Today, Mutasa is expected to complete his last big task at ZIFA in terms of the mandate he received from FIFA by standing as the Electoral Committee and presiding over the elections to choose six board members, two vice-presidents and a president.

As reported elsewhere in this publication, it is an epochal election, one whose aftermath should result in the transformation of ZIFA into the kind of football association which this country yearns for.

An association that exhibits the tenets of corporate governance and priorities development from the grassroots to the elite level.

We believe that everyone else has so far done his and her part and the onus is now on the Congress delegates popularly known as the Councillors to deliver the right leadership for ZIFA today.

Presidents and board members have come and gone, often taking the blame for ZIFA’s problems with councillors somehow, getting away with murder.

Today the 78 councillors, who are expected to cast their ballots owe it not just to the candidates who have been canvassing for votes but to the entire nation, to the government, COSAFA, CAF and FIFA to ensure ZIFA will not relapse, post this election.

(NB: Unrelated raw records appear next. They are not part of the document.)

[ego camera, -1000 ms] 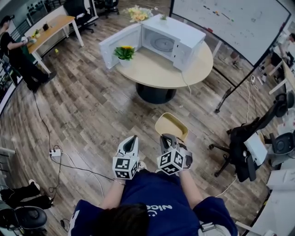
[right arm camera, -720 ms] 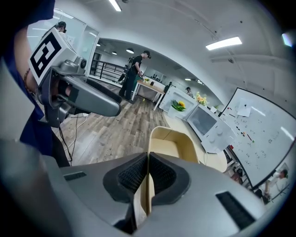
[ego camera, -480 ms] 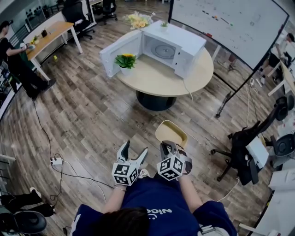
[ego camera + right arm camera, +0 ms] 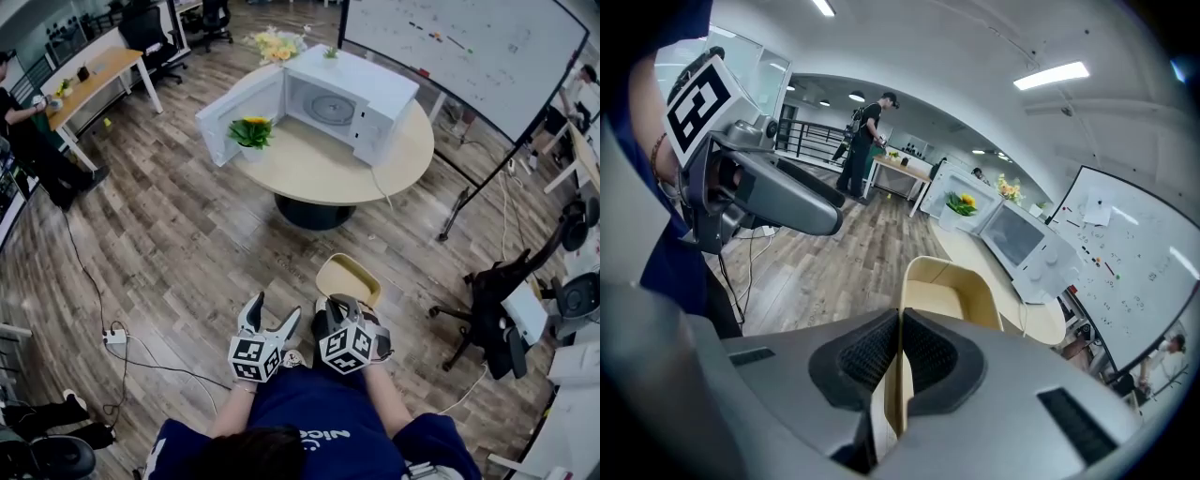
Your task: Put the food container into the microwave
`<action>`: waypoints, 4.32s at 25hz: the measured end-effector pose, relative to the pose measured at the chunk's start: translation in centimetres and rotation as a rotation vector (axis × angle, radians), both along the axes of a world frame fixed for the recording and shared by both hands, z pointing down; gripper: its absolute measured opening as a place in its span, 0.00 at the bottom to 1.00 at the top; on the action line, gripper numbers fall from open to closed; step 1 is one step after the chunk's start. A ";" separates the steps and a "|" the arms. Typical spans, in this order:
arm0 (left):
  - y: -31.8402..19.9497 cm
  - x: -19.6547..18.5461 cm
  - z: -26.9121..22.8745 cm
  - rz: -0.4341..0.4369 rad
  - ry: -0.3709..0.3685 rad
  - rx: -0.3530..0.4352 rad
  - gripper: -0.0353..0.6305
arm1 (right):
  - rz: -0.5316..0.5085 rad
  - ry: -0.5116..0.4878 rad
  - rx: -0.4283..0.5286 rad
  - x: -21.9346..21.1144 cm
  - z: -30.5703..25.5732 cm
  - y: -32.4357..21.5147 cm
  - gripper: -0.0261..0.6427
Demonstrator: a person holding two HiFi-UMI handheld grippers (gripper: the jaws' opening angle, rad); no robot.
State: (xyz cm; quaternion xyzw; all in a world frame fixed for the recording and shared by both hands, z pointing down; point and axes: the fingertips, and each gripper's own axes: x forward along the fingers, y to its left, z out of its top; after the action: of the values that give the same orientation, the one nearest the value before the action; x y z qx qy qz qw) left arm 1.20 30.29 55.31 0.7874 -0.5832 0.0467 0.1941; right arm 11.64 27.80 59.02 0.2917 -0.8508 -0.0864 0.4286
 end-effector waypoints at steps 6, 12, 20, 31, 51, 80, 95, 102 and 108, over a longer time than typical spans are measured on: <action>-4.2 -0.8 0.1 -0.019 -0.027 -0.004 0.62 | -0.042 -0.014 0.007 -1.5 0.0 -4.8 0.08; -10.7 -1.4 0.2 -0.067 -0.025 -0.019 0.62 | -0.096 -0.017 -0.004 -2.5 0.1 -11.6 0.08; -20.0 -1.0 0.2 -0.137 -0.028 -0.024 0.62 | -0.178 -0.019 -0.007 -2.7 0.4 -21.6 0.08; -28.4 1.8 0.6 -0.158 -0.017 -0.032 0.62 | -0.239 -0.006 -0.031 -0.8 1.3 -28.8 0.08; -37.8 -0.8 1.5 -0.001 -0.001 -0.048 0.62 | -0.137 0.022 -0.044 -3.9 1.8 -36.4 0.08; -51.5 -8.4 -3.6 0.463 0.004 0.023 0.62 | 0.168 -0.169 -0.051 -14.8 -4.8 -53.3 0.08; -51.7 -9.3 -4.6 0.390 0.032 0.061 0.62 | -0.010 0.006 0.001 -17.7 -4.7 -59.5 0.08; -52.1 -9.9 -5.0 0.344 0.027 0.078 0.62 | -0.044 0.099 0.043 -18.5 -3.4 -62.2 0.08; -52.3 -10.1 -5.3 0.355 0.002 0.082 0.62 | -0.031 0.134 0.056 -18.7 -2.4 -63.8 0.08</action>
State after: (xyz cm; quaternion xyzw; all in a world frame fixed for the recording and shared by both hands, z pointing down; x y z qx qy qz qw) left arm -8.93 -21.99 50.01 0.8853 -0.4363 0.0554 0.1511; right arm -7.10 -36.05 56.58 0.2837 -0.8219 -0.1363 0.4747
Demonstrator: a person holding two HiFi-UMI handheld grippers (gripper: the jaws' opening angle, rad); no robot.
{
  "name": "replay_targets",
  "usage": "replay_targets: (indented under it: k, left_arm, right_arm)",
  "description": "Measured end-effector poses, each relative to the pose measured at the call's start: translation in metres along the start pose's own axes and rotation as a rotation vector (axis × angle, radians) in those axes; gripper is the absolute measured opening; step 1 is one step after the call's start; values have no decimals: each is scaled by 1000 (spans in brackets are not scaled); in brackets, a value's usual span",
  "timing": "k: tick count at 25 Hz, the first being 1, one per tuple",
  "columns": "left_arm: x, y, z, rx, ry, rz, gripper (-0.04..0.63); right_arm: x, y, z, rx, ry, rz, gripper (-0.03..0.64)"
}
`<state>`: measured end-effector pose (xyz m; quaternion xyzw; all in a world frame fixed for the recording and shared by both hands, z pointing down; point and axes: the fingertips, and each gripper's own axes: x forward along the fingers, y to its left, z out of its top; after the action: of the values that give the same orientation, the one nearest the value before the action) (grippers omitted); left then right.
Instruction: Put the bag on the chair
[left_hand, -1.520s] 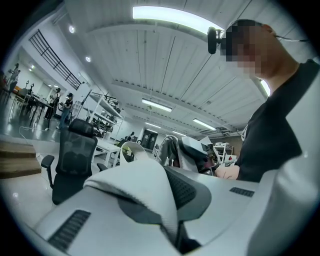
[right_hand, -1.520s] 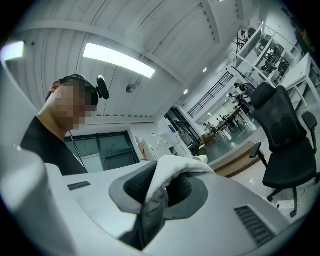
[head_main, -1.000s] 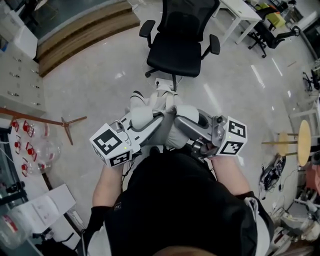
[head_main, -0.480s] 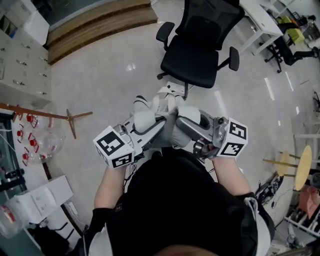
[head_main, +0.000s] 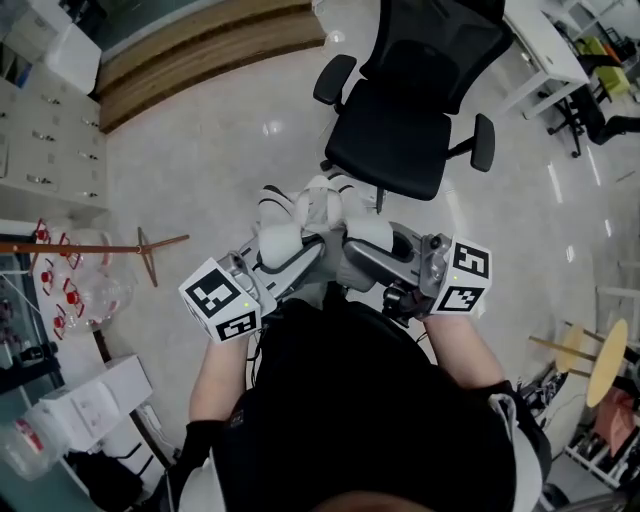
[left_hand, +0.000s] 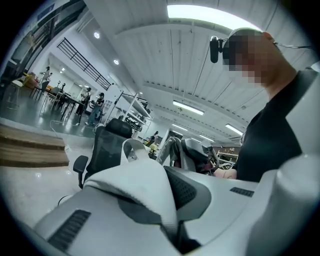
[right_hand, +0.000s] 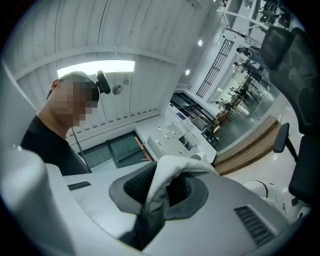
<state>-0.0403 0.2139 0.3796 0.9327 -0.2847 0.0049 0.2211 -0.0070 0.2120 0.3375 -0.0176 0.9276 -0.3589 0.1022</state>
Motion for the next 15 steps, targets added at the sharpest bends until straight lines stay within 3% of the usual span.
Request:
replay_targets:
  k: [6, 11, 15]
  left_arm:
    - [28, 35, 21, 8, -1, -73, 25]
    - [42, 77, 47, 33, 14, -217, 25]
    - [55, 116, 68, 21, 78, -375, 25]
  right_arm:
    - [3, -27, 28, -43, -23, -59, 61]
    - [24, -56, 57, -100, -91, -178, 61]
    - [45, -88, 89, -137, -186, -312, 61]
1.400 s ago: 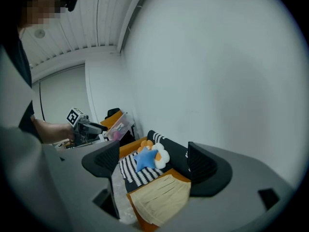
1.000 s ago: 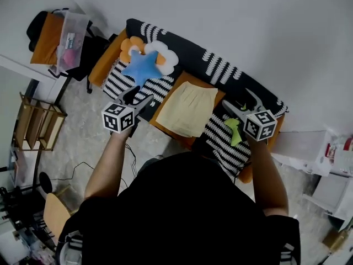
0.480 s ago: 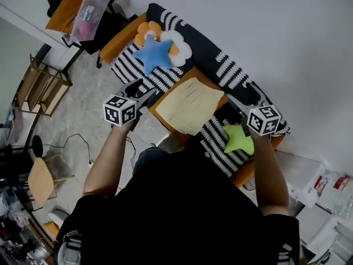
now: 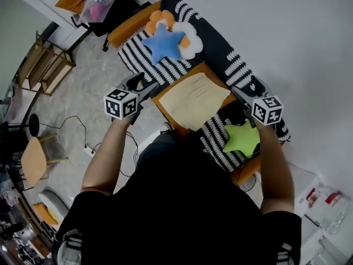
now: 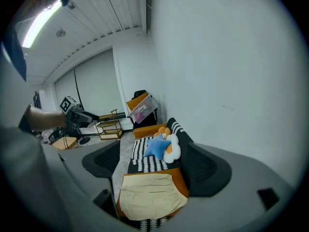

Football and only football must be the biggest winner from today’s milestone event.

While they may have a tainted past, of selling their souls and voting with their stomachs, the election today provides the ZIFA Congress with a perfect platform to re-package themselves.

Zimbabweans are expecting an election that will unite ZIFA more than one that will in the end plunge local football into more problems and invite FIFA and government intervention again.

We believe the men and women who have been entrusted by their respective ZIFA affiliate members to vote, have some principles, are ethical and professional enough to ensure that the only victor is football.

Yes, the six candidates lining up for the post of president — Marshall Gore, Martin Kweza, Philemon Machana, Nqobile Magwizi, Twine Phiri and Makwinji Soma-Phiri — are all capable of running ZIFA.

But only one of them will secure the mandate of the Congress and that winner must be supported throughout his four-year term.

The idea of some losers immediately ganging up against the winner to make football ungovernable is the kind of attitude that can only serve to drag the game into the abyss.

Football development is not an overnight event, but a process that needs careful planning, the right strategies and backed by smart partnerships with private and public institutions.

That ZIFA is a broken institution needing massive restructuring is evident for all to see.

Fortunately, FIFA through the Normalisation Committee have laid a strong platform for the incoming executive from which they can start.

The country’s flagship sporting team — the Warriors are in a healthy state — having not only qualified for the Africa Cup of Nations but enjoying the kind of tranquillity that is conducive for the production of a winning team.

Thanks to FIFA, German expatriate coach Michael Nees is on an initial two-year deal in which the world body is taking care of his welfare.

This means that if by chance the incoming executive were to do the unthinkable and immediately change the coach, it is FIFA who will pay off Nees.

Despite playing all their qualifiers away from home, the Warriors have been able to travel on time and be well remunerated with their bonuses also being timeously paid.

So, it is incumbent on the councillors to make all such considerations in choosing a leadership that will ensure ZIFA continue on the new slate that they have been enjoying, even when Mutasa and his committee of Rosemary Mugadza and Nyasha Sanyamandwe have long packed their bags and gone.

If successive executive committees at ZIFA failed to foster a sense of unity and purpose within the association, the 78 delegates have an opportunity to right some of those wrongs.

Given that previous administrations of ZIFA also failed to align the activities of the association to its core business, it incumbent upon the councillors to shun corruption and ensure after today the domestic football mother body will have men and women who drive development and produce outcomes that are not contrary to its purpose.

May the best men and men make into the ZIFA First XI.